Who Dunnit?

by Anton Wills-Eve


Cause, Meet Effect

Who Dunnit?

Having written three full length novels, amongst the miles of articles, poems, news reports and love letters that have sprung from my keyboard over the years, I reflected that they were all basically romances. Some humorous, spiritual and both happy and sad but all definitely based on the burden that love can both place upon, and remove from, our shoulders. So I decided to give myself a complete change and write a detective story.

But there is one common factor in those first three books apart from romance. They all bear titles that are simply the names of the main characters. My first rather controversial novel, James and Jacqueline, received very mixed reviews. Some people just don’t like books on religious themes, even if the storyline is exciting, heart breaking and true. My second effort , John and Gemma was much better in the eyes of many because it really plumbed the depths of human emotions when two people are opposed on every side by relatives and friends who don’t want them to marry. So I lightened life up a bit in Glenda and Hugh and introduced a whole new approach to love. Two people drawn to each other by what they have in common in their likes and dislikes rather than just physical attraction. But frankly I felt I really did need a change so I set about my murder mystery. Yes, but what do you think it’s called. ‘Peter and Phylida’. Oh well, some things never change. But this book is changing me.

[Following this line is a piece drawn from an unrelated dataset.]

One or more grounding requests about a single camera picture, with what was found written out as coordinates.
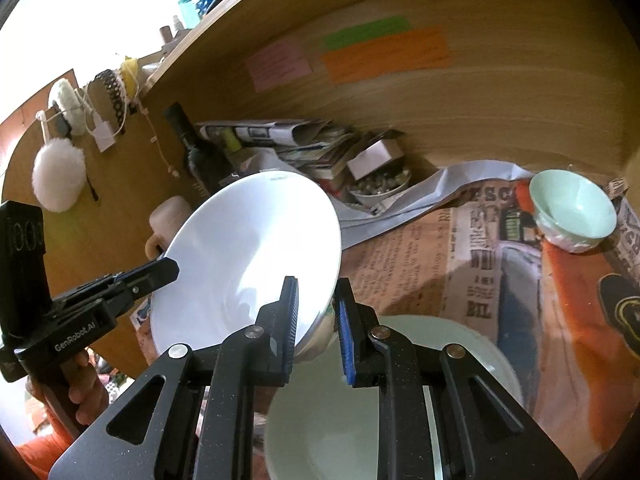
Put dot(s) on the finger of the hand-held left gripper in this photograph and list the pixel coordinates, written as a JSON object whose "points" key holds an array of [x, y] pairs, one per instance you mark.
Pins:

To begin with I seldom know my own story lines before I write a work of any length. With the love stories just the setting has been in my mind as I started them and this gets me interested in what is going to happen next. It has led to quite a few troubled nights wondering how my hero and heroine were going to deal with their latest crisis. Got me quite uptight on occasions too.

But, oh dear, it won’t stop. The most awful thing has happened. I have started a gripping tale of double murder, with a string of odious obvious baddies and several herrings which, if not bright red, are rather obviously pink. As Peter and Phylida are the work’s eponymous characters they have to be the amateur sleuths who have the thick, plodding policemen well beaten in their race to uncover all the twists and turns leading to the solving of the crimes. But I’ve hit a snag. As with all my works, except possibly when having the misfortune to be in charge of the news desk in Paris the night De Gaulle died, or when being nearly killed in a helicopter crash on the banks of the Mekong river between Vietnam and Cambodia, I don’t know what to write next.

You see my detectives cannot agree on what certain clues mean and so come up with different solutions to the events which rocked a small town community. Actually both endings would be equally good and I love them both, but I can only have one. So what do you think I decided to do? Well this prompt was about cause and effect. So I think I’ll name the endings A and B and take a coin and spin it as high as I can. If it comes down heads you get solution A and if tails denoument B. I hope if the poor people who publish this work of unalloyed crypto-suspense ever get to hear of how I decided on the ending they won’t just throw away the MS without even reading it.

That would be a shame, because I also could not resist making the main characters eighteen year old sixth formers in their last term at school who fall hopelessly in love right at the start. This gets my appalling inability to keep romance out of my novels out the way as fast as possible. Also I don’t actually want my readers to go out and search the highways and byways of their town to find, and strangle, the horribly precocious thirteen year old poetess who reduces our sleuths to tearing their hair out when judging a school poetry competition and having to read her absolutely sick-making entry. But it is a major clue so it has to stay. Now can you see what this prompt had done? Basically it’s made me put everyone off my next great work before it’s even hit the bookshops.

Ah well. Ask me to change my traditional writing themes and the effect will be that you have to wade through a disjointed thriller with an ending that only satisfies half of even the author’s brain. But do buy it when it comes out. That would be a really good effect!